Formation and Transfer of Multi-Species Biofilms Containing E. coli O103:H2 on Food Contact Surfaces to Beef
Citation
Nan, Y., Rodas-Gonzalez, A., Stanford, K., Nadon, C., Yang, X., McAllister, T., Narváez-Bravo, C. (2022). Formation and Transfer of Multi-Species Biofilms Containing E. coli O103:H2 on Food Contact Surfaces to Beef. Frontiers in Microbiology, [online] 13 http://dx.doi.org/10.3389/fmicb.2022.863778
Plain language summary
Shiga toxin–producing Escherichia coli are important enteric pathogens linked to outbreaks involving meat and produce and are a worldwide health concern. In this research; The prevalence of Shiga Toxigenic E. coli in Canadian cattle was evaluated at two western Canadian slaughter plants. In this research, 1794 of fecal samples were collected for 2 years from cattle trailers. Lactic acid bacteria biofilm did not reduce the extent to which Shiga toxin–producing E. coli was transferred from biofilms to beef, which may indicate that the interaction between Shiga toxin–producing E. coli and pre-developed biofilm is strain-dependent. Conditions for multispecies biofilm formation, including humidity, adherent surface, and storage time are variables, that played significant roles in beef contamination by Shiga toxin–producing E. coli. Beef contamination with Shiga toxin–producing E. coli was more severe when it contacted fresh moist biofilms. Results suggest that Shiga toxin–producing E. coli persistence may not only depend on biofilm-forming ability but also be related to the bacteria community in the beef-processing environment. Findings in the present study confirm that development of SP or lactic acid bacteria multispecies biofilms with Shiga toxin–producing E. coli can either increase or diminish the likelihood of beef contamination.
Abstract
Interactions of Shiga toxin–producing E. coli (STEC; O103:H2) with lactic acid bacteria (LAB) or spoilage bacteria (SP) multispecies biofilms on polyurethane (TPU) and stainless-steel (SS) were assessed at 10 and 25°C under wet and dry conditions after 6, 30, and 60 days of storage. One LAB T1: Carnobacterium piscicola + Lactobacillus bulgaricus, and two SP T2: Comamonas koreensis + Raoultella terrigena; T3: Pseudomonas aeruginosa + C. koreensis were assessed for their ability to form multispecies biofilms with O103:H2. O103:H2 single-species biofilms served as a control positive (T4).
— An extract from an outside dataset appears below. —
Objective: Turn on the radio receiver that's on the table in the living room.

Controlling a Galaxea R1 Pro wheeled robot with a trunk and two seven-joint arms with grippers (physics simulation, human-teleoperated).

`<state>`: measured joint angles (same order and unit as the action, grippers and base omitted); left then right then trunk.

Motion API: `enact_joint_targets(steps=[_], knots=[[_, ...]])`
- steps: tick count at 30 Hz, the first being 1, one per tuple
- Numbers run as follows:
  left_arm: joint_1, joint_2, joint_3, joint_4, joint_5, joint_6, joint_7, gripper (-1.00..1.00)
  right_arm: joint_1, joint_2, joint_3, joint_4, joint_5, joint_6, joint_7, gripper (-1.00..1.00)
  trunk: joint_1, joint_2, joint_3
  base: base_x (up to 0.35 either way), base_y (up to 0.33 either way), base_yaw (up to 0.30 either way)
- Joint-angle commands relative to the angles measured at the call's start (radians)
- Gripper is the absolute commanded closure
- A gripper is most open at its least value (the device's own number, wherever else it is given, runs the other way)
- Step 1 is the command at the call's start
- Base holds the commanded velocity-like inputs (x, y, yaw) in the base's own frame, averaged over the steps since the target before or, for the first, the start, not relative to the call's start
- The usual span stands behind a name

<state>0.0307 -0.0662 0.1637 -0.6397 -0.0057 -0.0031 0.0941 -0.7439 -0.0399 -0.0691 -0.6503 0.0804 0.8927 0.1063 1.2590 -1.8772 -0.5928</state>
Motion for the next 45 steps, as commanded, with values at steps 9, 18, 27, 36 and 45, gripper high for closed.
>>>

Coupons were stored dry (20–50% relative humidity; RH) or moist (60–90% RH) for up to 60 days, at which point O103:H2 transfer to beef and survival was evaluated. At 25°C, T3 decreased beef contamination with O103:H2 by 2.54 log10 CFU/g (P < 0.001). Overall, at 25°C contamination of beef with O103:H2 decreased (P < 0.001) from 3.17 log10 CFU/g on Day 6 to 0.62 log10 CFU/g on Day 60. With 60 days dry biofilms on TPU, an antagonistic interaction was observed among O103:H2 and multispecies biofilm T1 and T3. E. coli O103:H2 was not recovered from T1 and T3 after 60 days but it was recovered (33%) from T2 and T4 dry biofilms. At 10°C, contamination of beef with O103:H2 decreased (P < 0.001) from 1.38 log10 CFU/g after 6 days to 0.47 log10 CFU/g after 60 days. At 10°C, recovery of O103:H2 from 60 days dry biofilms could only be detected after enrichment and was always higher for T2 than T4 biofilms. Regardless of temperature, the transfer of O103:H2 to beef from the biofilm on TPU was greater (P < 0.001) than SS. Moist biofilms also resulted in greater (P < 0.001) cell transfer to beef than dry biofilms at 10 and 25°C. Development of SP or LAB multispecies biofilms with O103:H2 can either increase or diminish the likelihood of beef contamination. Environmental conditions such as humidity, contact surface type, as well as biofilm aging all can influence the risk of beef being contaminated by STEC within multi-species biofilms attached to food contact surfaces.